*** Begin section ***

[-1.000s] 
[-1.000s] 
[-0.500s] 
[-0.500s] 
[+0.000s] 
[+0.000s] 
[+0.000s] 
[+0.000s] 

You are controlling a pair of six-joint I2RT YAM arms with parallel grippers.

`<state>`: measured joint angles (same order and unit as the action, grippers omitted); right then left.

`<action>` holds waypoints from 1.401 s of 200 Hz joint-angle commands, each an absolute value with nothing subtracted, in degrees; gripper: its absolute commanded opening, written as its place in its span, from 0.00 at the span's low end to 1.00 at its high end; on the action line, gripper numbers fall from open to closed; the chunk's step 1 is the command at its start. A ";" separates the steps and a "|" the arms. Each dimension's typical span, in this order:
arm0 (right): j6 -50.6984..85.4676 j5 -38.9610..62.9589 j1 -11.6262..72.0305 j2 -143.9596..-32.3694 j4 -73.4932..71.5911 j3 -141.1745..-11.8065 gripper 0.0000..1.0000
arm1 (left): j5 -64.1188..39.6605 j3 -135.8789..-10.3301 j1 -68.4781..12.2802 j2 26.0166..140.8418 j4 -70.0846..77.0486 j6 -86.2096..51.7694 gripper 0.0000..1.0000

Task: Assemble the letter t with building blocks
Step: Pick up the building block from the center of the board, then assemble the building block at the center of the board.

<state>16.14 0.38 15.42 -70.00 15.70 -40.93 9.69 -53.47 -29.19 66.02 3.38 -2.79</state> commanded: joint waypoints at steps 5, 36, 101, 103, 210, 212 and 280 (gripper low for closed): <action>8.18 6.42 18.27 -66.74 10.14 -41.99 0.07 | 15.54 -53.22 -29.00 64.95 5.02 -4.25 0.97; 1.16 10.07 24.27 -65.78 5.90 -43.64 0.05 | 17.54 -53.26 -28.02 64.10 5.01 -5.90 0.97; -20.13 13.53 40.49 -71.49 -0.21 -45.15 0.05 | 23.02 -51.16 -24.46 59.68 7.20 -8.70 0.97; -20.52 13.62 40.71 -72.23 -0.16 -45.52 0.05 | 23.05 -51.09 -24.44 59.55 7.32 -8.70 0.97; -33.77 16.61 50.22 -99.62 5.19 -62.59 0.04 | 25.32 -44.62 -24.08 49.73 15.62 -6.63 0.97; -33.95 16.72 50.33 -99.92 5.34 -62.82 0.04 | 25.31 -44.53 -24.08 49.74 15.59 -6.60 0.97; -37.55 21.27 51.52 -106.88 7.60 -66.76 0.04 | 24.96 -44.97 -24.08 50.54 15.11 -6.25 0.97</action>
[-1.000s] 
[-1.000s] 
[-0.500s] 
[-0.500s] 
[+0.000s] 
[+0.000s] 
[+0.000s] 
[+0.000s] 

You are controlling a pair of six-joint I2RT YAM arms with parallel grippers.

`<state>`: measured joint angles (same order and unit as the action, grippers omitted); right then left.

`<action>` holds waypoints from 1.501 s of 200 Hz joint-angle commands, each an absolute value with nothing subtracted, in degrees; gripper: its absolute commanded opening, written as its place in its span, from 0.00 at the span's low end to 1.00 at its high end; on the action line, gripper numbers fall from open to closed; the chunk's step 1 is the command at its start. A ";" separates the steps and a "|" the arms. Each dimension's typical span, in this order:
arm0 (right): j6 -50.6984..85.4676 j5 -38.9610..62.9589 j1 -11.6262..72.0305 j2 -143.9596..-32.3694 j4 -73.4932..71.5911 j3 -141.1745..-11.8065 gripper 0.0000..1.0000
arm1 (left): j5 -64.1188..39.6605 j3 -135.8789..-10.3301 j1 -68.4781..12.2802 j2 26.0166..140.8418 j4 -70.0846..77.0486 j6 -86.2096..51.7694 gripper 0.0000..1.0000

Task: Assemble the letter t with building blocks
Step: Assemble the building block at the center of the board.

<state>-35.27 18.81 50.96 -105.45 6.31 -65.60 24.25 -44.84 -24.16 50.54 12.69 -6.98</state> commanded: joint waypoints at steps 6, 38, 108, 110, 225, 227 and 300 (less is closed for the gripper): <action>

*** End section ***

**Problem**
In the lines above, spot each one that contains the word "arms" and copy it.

**Output of the exercise**
You are controlling a pair of six-joint I2RT YAM arms with parallel grippers.
`<action>` holds waypoints from 1.401 s of 200 Hz joint-angle commands, each an absolute value with nothing subtracted, in degrees; gripper: its absolute commanded opening, written as its place in its span, from 0.00 at the span's low end to 1.00 at its high end; on the action line, gripper numbers fall from open to closed; the chunk's step 1 is the command at its start. A ";" separates the steps and a "|" the arms. Each dimension's typical span, in this order:
You are controlling a pair of six-joint I2RT YAM arms with parallel grippers.
`<action>` holds waypoints from 1.501 s of 200 Hz joint-angle commands, each an absolute value with nothing subtracted, in degrees; gripper: its absolute commanded opening, written as its place in its span, from 0.00 at the span's low end to 1.00 at its high end; on the action line, gripper numbers fall from open to closed; the chunk's step 1 is the command at its start. A ";" separates the steps and a "|" the arms. Each dimension's typical span, in this order:

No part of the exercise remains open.